Corriere della Sera

Non presentate ai nuovi vicini solo le scarpe sul vostro zerbino

- di Irene Soave

«Ho conosciuto i miei vicini in modo molto sgradevole», scrive Michela Paola Eandi, di Torino. «Avevo lasciato per mezz’ora un paio di scarpe ad asciugarsi sullo zerbino, fuori c’era un acquazzone; e la mia dirimpetta­ia mi ha scampanell­ato, per chiedermi di rimuoverle, perché avrebbe avuto ospiti di lì a poco. Vivevo nel mio appartamen­to da tre settimane: un pessimo modo di conoscersi». Alla cara lettrice, che ringraziam­o per averci raccontato il suo trasloco (fatelo anche voi, all’indirizzo lostintras­loco@corriere.it) dobbiamo però tirare un poco le orecchie: la vicina, ancorché arcigna, abitava nello stabile prima di lei. Sarebbe stata la lettrice, dunque, a doversi presentare per prima — e ben entro le tre settimane dall’arrivo!

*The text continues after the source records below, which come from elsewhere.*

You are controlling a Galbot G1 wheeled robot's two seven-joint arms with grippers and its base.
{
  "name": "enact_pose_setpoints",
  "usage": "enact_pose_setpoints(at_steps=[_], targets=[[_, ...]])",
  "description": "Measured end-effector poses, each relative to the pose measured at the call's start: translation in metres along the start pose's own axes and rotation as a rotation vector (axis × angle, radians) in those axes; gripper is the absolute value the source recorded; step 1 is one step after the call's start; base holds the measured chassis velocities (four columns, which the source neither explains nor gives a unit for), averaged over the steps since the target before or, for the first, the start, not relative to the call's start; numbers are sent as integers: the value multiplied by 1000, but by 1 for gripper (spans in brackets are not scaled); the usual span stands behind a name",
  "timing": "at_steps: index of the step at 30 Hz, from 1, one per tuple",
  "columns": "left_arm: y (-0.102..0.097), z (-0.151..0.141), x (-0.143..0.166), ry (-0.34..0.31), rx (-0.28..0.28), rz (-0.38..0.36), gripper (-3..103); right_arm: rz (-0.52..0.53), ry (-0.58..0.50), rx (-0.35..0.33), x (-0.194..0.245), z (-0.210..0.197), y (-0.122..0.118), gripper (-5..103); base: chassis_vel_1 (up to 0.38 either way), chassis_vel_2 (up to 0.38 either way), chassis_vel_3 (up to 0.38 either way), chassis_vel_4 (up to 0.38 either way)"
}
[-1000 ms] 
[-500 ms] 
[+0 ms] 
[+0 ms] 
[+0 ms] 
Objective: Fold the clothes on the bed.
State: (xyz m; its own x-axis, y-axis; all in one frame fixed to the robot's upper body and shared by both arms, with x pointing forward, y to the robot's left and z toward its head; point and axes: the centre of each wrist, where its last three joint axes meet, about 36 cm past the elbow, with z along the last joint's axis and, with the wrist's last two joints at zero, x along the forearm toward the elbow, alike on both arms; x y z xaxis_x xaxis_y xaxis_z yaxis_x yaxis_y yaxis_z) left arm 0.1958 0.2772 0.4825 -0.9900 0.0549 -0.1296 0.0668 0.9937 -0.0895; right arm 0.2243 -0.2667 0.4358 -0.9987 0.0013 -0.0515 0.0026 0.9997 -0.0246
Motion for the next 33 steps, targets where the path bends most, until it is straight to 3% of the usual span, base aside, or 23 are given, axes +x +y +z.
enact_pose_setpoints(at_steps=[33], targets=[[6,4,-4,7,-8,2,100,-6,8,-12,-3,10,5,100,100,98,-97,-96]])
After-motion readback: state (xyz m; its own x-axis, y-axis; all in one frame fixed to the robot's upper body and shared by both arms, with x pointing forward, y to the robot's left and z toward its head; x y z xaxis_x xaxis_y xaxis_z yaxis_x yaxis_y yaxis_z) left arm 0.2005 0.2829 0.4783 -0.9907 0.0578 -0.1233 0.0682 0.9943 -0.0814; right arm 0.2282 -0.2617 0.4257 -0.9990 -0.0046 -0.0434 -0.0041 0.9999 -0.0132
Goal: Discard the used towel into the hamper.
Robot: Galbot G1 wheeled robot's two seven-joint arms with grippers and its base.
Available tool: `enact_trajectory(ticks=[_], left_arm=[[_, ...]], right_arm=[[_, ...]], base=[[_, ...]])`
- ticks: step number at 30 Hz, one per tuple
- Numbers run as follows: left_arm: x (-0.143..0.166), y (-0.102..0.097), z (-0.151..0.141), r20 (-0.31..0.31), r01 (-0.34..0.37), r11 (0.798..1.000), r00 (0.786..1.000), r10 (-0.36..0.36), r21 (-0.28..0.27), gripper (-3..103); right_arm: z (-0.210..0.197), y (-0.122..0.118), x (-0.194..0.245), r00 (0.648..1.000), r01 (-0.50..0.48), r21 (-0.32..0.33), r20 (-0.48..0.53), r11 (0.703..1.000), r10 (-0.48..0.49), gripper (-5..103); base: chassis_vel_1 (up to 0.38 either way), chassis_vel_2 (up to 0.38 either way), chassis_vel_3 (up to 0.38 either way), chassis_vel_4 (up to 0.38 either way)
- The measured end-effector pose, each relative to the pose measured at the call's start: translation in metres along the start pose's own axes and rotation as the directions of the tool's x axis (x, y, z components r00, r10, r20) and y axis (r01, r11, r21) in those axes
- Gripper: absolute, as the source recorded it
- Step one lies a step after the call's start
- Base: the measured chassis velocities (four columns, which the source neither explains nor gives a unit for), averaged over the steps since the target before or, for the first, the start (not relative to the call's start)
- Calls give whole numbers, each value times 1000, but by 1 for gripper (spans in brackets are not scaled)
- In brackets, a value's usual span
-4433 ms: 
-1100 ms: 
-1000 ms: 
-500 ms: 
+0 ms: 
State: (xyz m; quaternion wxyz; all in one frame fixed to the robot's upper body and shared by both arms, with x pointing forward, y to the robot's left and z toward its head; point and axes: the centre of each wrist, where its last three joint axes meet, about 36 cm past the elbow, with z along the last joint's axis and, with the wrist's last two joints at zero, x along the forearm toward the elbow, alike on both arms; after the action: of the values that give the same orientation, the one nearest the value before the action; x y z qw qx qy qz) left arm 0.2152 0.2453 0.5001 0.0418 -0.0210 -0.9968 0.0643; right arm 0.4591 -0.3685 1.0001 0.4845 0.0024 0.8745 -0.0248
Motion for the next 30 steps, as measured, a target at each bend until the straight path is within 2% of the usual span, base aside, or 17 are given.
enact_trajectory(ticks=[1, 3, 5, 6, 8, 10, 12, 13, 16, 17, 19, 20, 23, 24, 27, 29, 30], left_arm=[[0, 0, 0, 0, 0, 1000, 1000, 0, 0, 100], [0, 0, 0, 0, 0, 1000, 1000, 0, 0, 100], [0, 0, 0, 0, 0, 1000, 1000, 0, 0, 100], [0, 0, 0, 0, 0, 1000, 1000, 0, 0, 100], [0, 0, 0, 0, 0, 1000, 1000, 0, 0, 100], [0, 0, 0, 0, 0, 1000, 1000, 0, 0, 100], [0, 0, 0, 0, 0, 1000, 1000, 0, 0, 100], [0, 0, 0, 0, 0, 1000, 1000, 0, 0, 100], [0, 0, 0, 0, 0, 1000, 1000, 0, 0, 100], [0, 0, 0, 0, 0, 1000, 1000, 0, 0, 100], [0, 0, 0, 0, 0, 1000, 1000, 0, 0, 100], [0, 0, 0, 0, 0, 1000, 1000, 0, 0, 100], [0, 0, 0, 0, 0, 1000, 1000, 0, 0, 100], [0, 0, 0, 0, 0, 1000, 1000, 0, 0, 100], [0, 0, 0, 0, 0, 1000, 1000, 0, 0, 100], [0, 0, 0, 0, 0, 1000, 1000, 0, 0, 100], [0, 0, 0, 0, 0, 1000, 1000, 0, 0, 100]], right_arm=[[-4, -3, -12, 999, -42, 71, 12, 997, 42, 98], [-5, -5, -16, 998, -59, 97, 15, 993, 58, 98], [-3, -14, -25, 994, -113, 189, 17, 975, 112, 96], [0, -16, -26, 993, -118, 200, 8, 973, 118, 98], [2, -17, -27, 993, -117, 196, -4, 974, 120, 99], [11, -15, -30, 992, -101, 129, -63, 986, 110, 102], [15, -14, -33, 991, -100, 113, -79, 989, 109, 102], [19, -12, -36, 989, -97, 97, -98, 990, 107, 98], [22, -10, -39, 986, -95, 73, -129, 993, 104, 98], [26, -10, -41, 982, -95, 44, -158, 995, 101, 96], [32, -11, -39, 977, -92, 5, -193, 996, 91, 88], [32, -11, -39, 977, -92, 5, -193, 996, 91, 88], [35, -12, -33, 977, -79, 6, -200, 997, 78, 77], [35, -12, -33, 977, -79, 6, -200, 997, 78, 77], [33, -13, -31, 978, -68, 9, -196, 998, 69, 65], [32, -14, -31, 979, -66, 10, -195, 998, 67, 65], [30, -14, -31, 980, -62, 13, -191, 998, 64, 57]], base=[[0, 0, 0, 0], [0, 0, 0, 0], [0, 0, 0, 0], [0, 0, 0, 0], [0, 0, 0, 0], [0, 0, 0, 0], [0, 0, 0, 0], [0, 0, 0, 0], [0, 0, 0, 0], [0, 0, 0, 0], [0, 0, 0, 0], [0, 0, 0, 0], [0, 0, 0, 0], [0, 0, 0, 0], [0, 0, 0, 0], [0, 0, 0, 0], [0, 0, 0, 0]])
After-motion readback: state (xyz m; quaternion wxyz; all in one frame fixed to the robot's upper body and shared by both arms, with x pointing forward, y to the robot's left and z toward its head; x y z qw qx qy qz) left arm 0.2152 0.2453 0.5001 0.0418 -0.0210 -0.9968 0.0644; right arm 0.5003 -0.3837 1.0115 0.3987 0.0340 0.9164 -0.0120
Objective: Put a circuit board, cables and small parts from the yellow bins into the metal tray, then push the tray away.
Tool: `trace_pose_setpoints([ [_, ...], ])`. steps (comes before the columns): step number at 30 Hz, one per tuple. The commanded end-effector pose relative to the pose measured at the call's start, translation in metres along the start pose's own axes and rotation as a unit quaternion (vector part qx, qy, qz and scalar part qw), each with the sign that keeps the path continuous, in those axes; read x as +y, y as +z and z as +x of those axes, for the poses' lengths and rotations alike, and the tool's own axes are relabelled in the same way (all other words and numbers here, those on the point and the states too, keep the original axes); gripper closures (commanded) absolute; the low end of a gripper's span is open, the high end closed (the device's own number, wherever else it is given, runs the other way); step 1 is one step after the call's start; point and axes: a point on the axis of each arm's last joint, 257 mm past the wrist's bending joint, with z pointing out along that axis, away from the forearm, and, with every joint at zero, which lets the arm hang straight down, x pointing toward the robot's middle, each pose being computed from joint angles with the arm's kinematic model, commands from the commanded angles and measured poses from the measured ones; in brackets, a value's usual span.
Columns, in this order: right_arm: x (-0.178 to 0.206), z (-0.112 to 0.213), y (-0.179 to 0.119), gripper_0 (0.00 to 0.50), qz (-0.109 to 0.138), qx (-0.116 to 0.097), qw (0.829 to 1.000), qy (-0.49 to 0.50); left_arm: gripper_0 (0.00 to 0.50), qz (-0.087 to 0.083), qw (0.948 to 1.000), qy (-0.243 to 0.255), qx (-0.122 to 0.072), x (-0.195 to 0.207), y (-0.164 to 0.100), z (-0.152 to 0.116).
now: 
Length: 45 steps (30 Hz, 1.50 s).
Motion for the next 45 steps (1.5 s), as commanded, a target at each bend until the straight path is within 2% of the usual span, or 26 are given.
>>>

Il vicinato può essere un tesoro: penso alla lettrice Rossella M., che da Milano mi ha scritto affranta. Deve lasciare la città e anche una coppia di vicini diventati, nel tempo, quasi membri di famiglia. Complici figli coetanei e lavori dagli orari complement­ari, le due famiglie si erano quasi fuse tra loro. Ma d’altro canto, un ricorso al giudice di pace su 3 riguarda liti condominia­li, e una ricerca recente spiega che, nelle grandi città del Nord, il 69% di chi vive in un condominio non conosce i vicini, e uno su tre, se sente qualcuno sul pianerotto­lo, aspetta qualche istante a uscire. Che miseria, no? Perciò il consiglio è: cominciate con il piede giusto. E quando avete riposto gli scatoloni, bussate alla porta accanto per presentarv­i. Molti film (anche romantici) iniziano così.